◆ **What is expected**
Write the data out verbatim.

◆ **Information supplied**
■ ■ ■

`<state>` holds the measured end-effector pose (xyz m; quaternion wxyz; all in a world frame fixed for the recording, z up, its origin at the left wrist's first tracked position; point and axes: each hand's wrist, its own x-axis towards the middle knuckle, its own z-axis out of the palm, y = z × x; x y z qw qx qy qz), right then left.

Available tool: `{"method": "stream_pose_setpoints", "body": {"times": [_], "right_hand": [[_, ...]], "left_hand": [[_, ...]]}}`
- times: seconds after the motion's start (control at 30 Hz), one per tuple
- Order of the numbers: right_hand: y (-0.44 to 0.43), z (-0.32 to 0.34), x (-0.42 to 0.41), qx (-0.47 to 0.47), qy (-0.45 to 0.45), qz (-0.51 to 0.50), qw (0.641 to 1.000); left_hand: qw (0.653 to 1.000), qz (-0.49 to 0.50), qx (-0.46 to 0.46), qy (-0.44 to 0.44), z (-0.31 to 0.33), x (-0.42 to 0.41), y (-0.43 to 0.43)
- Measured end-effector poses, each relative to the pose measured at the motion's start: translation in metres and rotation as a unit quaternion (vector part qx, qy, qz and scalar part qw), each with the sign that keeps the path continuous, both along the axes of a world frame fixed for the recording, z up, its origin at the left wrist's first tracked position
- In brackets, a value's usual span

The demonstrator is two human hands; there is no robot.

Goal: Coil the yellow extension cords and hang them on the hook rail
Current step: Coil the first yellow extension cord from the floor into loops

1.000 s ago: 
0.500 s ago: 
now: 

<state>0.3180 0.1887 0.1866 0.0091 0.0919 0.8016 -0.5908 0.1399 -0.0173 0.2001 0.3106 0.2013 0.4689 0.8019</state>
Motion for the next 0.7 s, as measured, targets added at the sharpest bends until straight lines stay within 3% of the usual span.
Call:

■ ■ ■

◆ **Exercise output**
`<state>` holds the measured end-effector pose (xyz m; quaternion wxyz; all in a world frame fixed for the recording, z up, its origin at the left wrist's first tracked position; point and axes: each hand's wrist, its own x-axis towards the middle knuckle, its own z-axis out of the palm, y = z × x; x y z qw qx qy qz), right then left.

Available tool: `{"method": "stream_pose_setpoints", "body": {"times": [_], "right_hand": [[_, ...]], "left_hand": [[_, ...]]}}`
- times: seconds after the motion's start (control at 30 Hz), one per tuple
- Order of the numbers: right_hand: y (-0.44 to 0.43), z (-0.32 to 0.34), x (-0.42 to 0.41), qx (-0.47 to 0.47), qy (-0.45 to 0.45), qz (-0.51 to 0.50), qw (0.641 to 1.000); left_hand: qw (0.653 to 1.000), qz (-0.49 to 0.50), qx (-0.46 to 0.46), qy (-0.44 to 0.44), z (-0.31 to 0.33), x (-0.42 to 0.41), y (-0.43 to 0.43)
- Measured end-effector poses, each relative to the pose measured at the motion's start: translation in metres and rotation as a unit quaternion (vector part qx, qy, qz and scalar part qw), each with the sign that keeps the path continuous, both along the axes of a world frame fixed for the recording, z up, its origin at the left wrist's first tracked position
- In brackets, a value's usual span

The demonstrator is two human hands; there is no robot.

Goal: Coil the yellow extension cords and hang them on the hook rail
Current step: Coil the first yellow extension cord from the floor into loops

1.000 s ago: 
0.500 s ago: 
now: 

<state>0.3180 0.1887 0.1866 0.0091 0.0919 0.8016 -0.5908 0.1399 -0.0173 0.2001 0.3106 0.2013 0.4689 0.8019</state>
Motion for the next 0.7 s, as measured, targets added at the sharpest bends until straight lines stay within 3% of the usual span.
Call:

The output is complete.